— HOW TO COMPLETE THIS TASK —
The word to find is "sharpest". State how many lines below contain it, giving only the number.

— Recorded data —

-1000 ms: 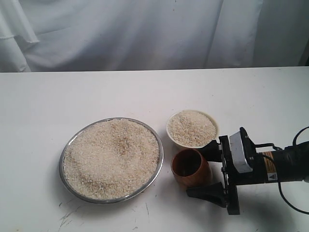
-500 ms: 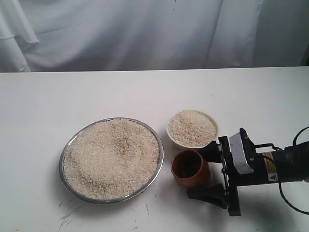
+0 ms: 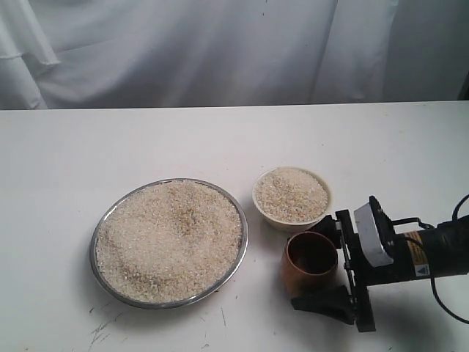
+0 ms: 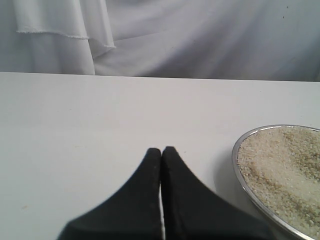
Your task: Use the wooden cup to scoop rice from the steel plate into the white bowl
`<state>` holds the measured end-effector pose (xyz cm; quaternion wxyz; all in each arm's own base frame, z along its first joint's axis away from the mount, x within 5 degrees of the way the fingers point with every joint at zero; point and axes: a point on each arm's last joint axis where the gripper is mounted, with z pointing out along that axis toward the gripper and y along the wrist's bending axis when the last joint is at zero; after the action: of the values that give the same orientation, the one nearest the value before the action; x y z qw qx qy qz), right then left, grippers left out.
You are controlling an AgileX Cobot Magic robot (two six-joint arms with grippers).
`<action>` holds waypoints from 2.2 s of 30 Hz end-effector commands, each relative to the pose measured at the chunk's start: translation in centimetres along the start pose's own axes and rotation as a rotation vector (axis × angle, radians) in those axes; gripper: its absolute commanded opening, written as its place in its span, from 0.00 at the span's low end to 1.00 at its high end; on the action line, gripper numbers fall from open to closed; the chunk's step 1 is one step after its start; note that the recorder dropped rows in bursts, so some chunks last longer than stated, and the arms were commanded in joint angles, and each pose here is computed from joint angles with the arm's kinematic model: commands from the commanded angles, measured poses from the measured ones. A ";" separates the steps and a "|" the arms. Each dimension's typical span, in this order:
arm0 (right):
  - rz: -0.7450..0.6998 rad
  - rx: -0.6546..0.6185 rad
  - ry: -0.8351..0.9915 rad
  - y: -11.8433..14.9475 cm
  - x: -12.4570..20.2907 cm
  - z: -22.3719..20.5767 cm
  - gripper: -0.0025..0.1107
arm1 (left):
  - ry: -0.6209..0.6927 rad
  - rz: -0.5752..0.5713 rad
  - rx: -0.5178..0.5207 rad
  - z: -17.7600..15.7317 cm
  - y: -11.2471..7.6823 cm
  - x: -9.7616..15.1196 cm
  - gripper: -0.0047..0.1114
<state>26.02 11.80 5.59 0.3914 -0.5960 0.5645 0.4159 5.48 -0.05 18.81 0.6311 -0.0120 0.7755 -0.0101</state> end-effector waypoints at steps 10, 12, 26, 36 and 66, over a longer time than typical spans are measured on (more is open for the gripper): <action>-0.094 0.004 -0.006 -0.3 -3.3 -1.4 0.76 | -0.007 -0.004 0.002 0.0 0.0 0.1 0.04; -0.138 0.025 -0.010 -0.5 -4.6 -1.8 0.76 | -0.007 -0.004 0.002 0.0 0.0 0.1 0.04; 0.155 0.403 -0.418 -4.6 -19.1 -6.6 0.30 | -0.007 -0.004 0.002 0.0 0.0 0.1 0.04; 0.579 0.516 -0.669 -5.9 -20.5 -8.8 0.02 | -0.007 -0.004 0.002 0.0 0.0 0.1 0.04; 0.189 1.359 -0.120 5.5 -24.9 -17.4 0.02 | -0.007 -0.004 0.002 0.0 0.0 0.1 0.04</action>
<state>23.60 4.98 35.74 0.6783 -0.1585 0.7138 0.0731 5.48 -0.05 18.81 0.6311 -0.0120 0.7755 -0.0101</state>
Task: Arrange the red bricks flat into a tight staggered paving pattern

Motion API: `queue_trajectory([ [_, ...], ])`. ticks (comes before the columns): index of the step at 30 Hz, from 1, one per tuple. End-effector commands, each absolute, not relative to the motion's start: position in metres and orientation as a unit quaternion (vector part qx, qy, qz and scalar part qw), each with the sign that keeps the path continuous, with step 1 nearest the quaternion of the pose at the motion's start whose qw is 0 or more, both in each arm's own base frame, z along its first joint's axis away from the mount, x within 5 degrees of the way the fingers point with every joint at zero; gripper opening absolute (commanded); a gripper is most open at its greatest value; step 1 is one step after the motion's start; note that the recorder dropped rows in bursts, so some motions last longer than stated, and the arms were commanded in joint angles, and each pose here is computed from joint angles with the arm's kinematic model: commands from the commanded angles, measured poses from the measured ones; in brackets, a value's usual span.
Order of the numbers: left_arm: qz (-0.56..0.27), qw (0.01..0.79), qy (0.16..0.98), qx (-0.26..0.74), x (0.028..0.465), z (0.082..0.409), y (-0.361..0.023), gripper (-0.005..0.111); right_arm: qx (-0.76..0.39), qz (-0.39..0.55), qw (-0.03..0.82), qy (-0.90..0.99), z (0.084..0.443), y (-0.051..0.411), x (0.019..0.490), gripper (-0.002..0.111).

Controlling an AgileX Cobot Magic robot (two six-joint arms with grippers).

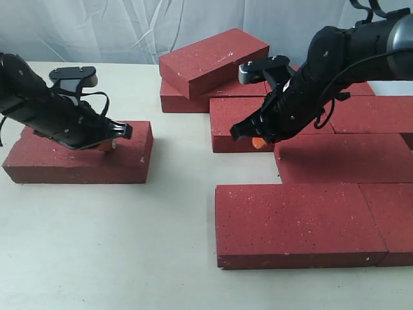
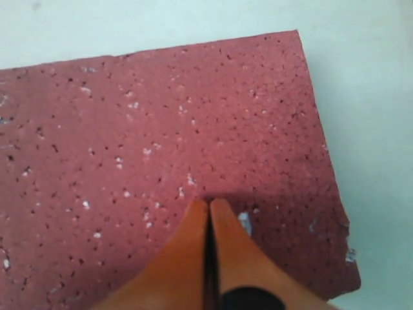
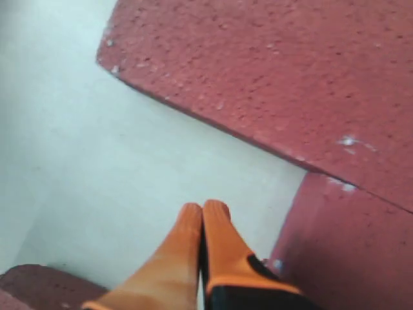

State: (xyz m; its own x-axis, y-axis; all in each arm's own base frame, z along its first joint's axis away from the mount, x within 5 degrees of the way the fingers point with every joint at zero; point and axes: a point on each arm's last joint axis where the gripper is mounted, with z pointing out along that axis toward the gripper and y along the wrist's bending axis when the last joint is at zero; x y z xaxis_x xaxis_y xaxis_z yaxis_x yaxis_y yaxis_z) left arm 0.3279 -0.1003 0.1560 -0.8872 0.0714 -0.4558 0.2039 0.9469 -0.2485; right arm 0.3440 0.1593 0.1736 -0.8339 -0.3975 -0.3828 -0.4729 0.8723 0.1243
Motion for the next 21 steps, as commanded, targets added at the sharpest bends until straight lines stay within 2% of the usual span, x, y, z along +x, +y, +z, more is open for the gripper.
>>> queue_trajectory([
  [1, -0.170, 0.204, 0.962, 0.070, 0.308, 0.150, -0.121, 0.000, -0.256, 0.113, 0.163, 0.946, 0.175, 0.174, 0.333, -0.001],
  [9, -0.176, 0.192, 0.961, 0.097, 0.281, 0.137, -0.153, 0.000, -0.263, 0.129, 0.142, 0.945, 0.175, 0.187, 0.323, -0.001],
  [21, -0.192, 0.215, 0.949, 0.128, 0.262, 0.140, -0.193, 0.000, -0.260, 0.133, 0.139, 0.946, 0.175, 0.188, 0.322, -0.001],
])
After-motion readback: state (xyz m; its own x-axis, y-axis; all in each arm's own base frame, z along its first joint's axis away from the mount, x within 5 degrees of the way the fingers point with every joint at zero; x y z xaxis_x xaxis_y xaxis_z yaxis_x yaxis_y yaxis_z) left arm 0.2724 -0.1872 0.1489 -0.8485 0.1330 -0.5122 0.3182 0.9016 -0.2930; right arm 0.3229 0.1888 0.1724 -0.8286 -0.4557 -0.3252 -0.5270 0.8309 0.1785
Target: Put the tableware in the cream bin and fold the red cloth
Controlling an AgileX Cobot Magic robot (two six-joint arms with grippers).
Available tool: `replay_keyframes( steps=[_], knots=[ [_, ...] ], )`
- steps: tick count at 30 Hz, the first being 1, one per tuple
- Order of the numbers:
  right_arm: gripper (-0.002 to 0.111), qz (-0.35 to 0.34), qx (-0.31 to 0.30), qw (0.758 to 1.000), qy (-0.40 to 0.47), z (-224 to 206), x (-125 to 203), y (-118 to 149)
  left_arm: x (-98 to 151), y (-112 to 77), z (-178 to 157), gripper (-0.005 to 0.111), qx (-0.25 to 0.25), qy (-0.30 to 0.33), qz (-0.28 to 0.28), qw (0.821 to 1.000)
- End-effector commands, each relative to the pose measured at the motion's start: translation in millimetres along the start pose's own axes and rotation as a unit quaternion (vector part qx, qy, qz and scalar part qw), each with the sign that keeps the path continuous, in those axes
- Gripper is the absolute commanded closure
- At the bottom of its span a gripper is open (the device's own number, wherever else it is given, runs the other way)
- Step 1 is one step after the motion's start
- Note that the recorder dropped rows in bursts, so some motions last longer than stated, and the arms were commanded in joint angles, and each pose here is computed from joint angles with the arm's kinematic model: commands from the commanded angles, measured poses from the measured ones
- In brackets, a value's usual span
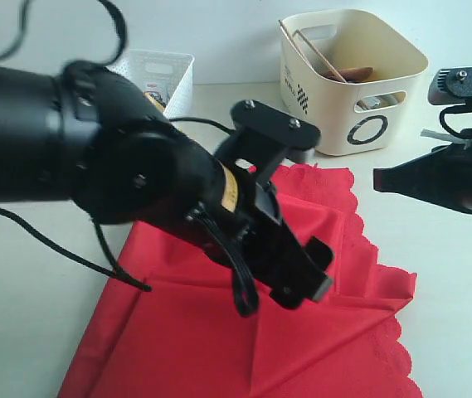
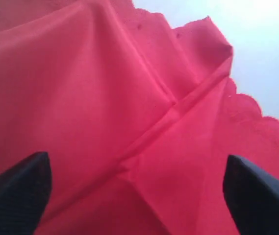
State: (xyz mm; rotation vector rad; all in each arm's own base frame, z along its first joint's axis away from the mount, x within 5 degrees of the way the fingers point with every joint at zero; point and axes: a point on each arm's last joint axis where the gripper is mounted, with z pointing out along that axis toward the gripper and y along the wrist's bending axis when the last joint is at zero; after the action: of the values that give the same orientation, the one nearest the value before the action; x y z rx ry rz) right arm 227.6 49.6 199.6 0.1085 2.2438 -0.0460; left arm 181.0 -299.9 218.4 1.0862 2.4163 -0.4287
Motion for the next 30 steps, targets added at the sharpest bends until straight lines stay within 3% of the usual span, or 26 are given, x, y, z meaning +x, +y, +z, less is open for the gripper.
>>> replay_keyframes(
  steps=[1, 4, 5, 8, 12, 21, 26, 30],
  knots=[
    [0.108, -0.004, -0.013, 1.000, 0.006, 0.7, 1.8, 1.7, 15.3, 28.6, -28.6, 0.055, -0.042, 0.019, 0.004, 0.999],
    [0.108, -0.004, -0.023, 1.000, 0.009, 0.6, 2.3, 3.5, 41.2, 51.7, -23.3, 0.099, -0.069, 0.047, -0.020, 0.996],
    [0.108, -0.004, -0.023, 1.000, 0.009, 0.6, 2.3, 3.5, 49.8, 58.1, -19.3, 0.106, -0.076, 0.056, -0.029, 0.995],
    [0.108, -0.004, -0.032, 0.999, 0.012, 0.5, 2.8, 5.2, 78.6, 76.4, -7.6, 0.105, -0.090, 0.074, -0.073, 0.991],
    [0.108, -0.012, -0.078, 0.997, 0.023, -0.5, 5.0, 13.5, 105.9, 86.3, 4.8, 0.105, -0.092, 0.085, -0.087, 0.988],
    [0.108, -0.027, -0.093, 0.995, 0.024, -1.0, 5.4, 16.2, 121.8, 89.2, 31.2, 0.105, -0.091, 0.117, -0.075, 0.986],
    [0.108, -0.027, -0.093, 0.995, 0.024, -1.0, 5.4, 16.2, 121.5, 69.8, 34.1, 0.105, -0.072, 0.116, -0.058, 0.989],
    [0.108, -0.027, -0.093, 0.995, 0.024, -1.0, 5.4, 16.2, 112.4, 34.6, 19.3, 0.105, -0.035, 0.071, -0.014, 0.997]
  ],
)
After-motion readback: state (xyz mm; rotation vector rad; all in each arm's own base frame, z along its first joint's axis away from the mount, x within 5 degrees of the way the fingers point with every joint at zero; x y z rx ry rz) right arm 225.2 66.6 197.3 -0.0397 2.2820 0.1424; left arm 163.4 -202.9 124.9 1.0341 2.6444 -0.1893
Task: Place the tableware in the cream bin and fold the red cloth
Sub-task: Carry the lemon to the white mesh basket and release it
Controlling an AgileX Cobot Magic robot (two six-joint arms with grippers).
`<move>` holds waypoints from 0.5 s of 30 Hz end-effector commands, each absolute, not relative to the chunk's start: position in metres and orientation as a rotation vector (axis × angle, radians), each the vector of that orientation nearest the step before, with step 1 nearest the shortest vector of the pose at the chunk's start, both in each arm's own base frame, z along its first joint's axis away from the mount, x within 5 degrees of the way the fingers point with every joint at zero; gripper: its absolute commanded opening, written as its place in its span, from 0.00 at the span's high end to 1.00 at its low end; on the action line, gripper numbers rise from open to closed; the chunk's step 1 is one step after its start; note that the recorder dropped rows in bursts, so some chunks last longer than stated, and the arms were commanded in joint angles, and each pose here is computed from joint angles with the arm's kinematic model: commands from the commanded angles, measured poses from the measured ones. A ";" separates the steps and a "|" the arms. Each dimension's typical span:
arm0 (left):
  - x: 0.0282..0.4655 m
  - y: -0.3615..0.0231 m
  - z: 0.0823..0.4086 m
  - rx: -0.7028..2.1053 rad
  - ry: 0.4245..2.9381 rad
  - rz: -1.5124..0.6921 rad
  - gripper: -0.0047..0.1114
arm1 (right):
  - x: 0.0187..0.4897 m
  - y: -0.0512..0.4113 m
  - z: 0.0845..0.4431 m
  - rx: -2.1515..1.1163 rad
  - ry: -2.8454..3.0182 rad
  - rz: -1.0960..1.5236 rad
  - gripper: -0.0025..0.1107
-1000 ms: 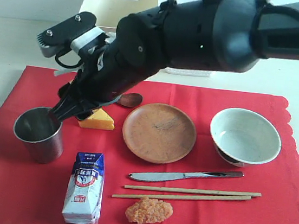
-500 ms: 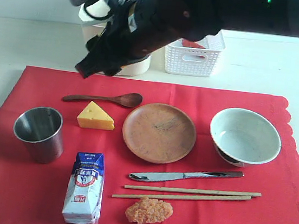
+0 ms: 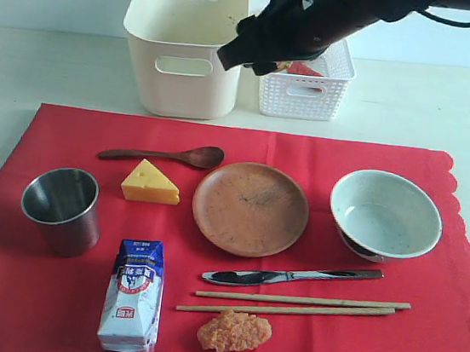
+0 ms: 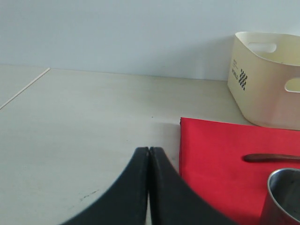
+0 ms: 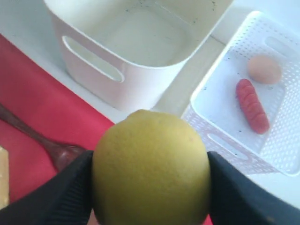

— RESULT OF THIS TASK —
2